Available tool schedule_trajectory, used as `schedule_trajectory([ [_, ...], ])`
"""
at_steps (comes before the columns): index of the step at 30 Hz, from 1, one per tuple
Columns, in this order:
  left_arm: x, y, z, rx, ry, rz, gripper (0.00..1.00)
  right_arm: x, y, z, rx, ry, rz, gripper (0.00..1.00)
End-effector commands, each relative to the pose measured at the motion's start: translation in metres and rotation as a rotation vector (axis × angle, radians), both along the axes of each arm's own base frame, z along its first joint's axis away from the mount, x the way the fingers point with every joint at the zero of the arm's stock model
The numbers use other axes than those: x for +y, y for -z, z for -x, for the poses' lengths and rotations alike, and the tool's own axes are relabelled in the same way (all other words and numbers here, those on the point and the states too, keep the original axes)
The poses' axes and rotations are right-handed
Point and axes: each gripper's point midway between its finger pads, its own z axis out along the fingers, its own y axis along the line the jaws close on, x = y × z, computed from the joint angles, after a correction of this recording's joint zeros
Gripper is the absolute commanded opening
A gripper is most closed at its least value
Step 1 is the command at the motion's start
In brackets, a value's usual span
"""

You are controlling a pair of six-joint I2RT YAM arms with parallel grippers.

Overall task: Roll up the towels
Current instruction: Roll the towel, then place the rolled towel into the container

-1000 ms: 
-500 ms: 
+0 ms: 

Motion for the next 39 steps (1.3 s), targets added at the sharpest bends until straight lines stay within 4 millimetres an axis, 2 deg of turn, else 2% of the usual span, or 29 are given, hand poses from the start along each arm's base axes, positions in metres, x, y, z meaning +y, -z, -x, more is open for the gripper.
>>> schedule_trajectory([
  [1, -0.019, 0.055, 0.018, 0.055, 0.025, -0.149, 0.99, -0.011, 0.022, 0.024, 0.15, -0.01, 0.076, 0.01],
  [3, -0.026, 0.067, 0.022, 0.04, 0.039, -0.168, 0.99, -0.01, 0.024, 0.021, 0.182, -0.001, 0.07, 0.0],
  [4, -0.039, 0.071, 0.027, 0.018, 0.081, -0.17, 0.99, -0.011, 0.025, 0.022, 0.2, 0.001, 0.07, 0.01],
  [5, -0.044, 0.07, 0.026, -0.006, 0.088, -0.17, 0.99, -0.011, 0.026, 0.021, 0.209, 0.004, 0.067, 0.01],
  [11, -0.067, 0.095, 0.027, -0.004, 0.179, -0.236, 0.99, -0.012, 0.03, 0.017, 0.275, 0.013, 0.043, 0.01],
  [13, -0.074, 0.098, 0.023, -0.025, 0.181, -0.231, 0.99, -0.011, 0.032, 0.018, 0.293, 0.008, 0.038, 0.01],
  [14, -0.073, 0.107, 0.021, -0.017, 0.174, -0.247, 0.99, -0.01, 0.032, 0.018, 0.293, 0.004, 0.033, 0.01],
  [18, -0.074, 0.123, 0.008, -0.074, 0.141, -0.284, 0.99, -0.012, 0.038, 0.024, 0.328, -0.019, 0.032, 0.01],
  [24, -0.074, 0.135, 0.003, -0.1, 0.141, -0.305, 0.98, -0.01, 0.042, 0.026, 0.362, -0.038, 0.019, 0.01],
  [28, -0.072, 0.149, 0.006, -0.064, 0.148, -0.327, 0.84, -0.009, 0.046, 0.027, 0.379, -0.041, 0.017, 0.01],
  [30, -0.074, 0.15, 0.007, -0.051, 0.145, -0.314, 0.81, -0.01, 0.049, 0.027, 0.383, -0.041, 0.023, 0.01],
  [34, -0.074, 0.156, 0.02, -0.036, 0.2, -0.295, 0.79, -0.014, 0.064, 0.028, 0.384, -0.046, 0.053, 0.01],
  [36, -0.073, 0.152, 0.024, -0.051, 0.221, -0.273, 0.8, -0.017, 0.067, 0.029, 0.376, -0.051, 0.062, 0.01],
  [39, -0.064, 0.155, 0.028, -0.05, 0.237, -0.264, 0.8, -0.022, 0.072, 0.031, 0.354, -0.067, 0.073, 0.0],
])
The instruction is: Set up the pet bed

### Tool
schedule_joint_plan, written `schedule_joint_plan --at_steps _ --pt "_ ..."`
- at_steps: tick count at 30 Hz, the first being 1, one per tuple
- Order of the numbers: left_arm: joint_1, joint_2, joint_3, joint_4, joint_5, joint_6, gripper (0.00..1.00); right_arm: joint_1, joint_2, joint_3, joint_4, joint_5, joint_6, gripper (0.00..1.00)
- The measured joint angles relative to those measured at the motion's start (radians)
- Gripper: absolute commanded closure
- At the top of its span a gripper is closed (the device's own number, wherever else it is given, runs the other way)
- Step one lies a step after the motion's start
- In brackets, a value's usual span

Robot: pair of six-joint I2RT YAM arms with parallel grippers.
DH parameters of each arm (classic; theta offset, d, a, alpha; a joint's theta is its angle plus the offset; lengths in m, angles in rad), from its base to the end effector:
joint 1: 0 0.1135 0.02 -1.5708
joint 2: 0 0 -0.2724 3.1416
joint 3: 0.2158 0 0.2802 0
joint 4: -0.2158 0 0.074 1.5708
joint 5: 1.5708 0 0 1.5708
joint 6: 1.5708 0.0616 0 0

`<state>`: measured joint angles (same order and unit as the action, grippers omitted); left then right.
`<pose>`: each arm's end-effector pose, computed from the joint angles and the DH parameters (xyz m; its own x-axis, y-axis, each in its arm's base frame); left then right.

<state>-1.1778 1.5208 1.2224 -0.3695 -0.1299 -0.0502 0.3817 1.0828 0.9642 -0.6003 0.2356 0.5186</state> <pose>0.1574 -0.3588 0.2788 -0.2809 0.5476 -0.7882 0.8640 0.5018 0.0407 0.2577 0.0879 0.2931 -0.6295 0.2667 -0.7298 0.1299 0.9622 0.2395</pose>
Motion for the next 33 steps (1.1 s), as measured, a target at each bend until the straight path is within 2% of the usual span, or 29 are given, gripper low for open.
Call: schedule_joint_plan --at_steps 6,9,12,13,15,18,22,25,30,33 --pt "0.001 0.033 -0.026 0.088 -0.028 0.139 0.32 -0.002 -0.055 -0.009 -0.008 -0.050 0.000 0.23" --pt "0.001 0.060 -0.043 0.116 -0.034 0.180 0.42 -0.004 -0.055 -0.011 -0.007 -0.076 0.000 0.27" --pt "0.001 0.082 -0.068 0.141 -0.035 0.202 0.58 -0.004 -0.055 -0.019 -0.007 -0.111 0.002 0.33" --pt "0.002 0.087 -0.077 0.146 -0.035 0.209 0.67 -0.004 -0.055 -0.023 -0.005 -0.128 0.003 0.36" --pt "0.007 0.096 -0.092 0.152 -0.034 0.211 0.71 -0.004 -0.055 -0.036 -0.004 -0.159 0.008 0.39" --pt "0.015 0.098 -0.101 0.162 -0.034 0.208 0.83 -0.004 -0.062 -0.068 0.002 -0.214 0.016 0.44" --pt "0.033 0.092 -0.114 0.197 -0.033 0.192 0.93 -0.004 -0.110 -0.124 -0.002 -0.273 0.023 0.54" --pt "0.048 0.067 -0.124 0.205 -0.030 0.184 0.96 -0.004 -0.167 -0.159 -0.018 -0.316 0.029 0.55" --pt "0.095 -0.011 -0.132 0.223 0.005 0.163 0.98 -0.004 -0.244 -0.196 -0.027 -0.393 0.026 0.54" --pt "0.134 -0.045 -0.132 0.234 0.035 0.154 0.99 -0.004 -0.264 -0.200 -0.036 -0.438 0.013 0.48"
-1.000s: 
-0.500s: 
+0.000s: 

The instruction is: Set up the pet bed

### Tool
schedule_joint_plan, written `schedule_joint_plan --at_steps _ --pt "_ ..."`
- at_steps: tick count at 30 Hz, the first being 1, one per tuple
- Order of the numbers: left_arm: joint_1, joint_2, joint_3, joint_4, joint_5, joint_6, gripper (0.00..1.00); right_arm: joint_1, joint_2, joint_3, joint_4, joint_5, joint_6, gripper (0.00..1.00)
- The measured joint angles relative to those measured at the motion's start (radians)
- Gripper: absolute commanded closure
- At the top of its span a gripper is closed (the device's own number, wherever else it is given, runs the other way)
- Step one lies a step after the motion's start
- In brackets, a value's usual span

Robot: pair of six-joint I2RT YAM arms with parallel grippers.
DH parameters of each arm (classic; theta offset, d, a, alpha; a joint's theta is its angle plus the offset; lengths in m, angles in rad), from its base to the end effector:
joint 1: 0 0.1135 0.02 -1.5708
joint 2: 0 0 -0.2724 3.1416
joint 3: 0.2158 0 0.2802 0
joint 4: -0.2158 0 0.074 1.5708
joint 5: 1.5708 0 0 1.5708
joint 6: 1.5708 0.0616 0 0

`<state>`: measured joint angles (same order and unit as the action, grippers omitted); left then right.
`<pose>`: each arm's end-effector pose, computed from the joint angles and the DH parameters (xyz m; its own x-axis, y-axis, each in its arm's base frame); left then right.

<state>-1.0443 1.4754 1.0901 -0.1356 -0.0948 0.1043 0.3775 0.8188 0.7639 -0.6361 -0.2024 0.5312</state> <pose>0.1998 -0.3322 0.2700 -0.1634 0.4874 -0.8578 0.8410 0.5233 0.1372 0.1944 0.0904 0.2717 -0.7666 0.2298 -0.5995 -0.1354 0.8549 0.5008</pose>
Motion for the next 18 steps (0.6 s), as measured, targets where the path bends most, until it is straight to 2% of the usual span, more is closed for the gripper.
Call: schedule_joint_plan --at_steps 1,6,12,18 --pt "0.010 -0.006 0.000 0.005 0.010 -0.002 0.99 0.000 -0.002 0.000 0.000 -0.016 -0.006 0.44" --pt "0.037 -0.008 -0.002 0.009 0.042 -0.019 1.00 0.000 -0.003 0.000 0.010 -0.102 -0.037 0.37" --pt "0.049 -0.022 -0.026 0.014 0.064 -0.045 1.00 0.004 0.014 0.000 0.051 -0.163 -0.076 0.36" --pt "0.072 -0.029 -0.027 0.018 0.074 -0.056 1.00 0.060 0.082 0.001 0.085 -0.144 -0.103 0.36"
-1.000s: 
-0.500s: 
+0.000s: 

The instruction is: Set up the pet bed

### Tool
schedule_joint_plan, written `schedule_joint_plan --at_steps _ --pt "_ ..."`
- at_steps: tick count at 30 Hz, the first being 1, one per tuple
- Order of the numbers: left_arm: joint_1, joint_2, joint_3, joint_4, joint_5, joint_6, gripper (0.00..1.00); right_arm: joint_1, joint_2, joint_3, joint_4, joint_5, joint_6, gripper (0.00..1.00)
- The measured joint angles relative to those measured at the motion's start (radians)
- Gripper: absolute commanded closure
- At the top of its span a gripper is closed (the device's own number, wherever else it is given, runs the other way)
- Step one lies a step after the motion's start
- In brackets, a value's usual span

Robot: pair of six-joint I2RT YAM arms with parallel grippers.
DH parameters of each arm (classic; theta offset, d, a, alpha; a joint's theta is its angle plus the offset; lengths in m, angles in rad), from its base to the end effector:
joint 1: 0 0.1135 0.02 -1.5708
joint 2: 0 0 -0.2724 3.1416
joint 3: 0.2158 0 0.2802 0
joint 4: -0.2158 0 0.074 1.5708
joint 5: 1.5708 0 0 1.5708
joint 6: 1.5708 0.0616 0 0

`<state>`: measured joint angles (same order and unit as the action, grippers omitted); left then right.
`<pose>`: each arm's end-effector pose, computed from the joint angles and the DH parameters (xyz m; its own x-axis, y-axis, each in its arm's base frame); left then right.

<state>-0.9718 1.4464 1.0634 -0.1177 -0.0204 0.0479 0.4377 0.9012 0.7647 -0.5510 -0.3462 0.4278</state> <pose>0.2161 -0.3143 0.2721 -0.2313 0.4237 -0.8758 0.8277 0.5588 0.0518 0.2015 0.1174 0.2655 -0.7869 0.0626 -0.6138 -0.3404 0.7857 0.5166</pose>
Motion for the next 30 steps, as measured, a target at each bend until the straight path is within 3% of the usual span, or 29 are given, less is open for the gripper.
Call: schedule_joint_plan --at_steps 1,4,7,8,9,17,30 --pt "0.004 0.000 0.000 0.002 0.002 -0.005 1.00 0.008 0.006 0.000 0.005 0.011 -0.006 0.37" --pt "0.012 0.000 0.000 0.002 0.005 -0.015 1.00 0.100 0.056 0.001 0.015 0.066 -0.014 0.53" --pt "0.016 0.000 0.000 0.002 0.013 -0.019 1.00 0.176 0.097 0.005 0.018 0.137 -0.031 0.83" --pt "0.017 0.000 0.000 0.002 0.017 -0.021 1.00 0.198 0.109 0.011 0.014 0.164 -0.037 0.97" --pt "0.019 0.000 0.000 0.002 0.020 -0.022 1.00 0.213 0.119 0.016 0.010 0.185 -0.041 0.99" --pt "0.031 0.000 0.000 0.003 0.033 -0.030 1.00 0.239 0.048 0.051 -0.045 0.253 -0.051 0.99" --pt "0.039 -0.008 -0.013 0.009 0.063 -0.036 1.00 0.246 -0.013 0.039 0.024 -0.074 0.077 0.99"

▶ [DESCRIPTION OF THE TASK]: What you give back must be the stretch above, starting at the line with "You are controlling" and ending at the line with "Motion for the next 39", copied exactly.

▶ [FINISHED EXERCISE]:
You are controlling a pair of six-joint I2RT YAM arms with parallel grippers.

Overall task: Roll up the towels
Current instruction: Roll the towel, then place the rolled towel into the container

-1000 ms: 
-500 ms: 
+0 ms: 

Motion for the next 39 steps (1.3 s), targets added at the sharpest bends until straight lines stay within 4 millimetres an axis, 2 deg of turn, else 2% of the usual span, or 29 are given, hand poses from the start along each arm's base axes, positions in metres, x, y, z meaning +y, -z, -x, more is open for the gripper.

No more is needed for this exercise.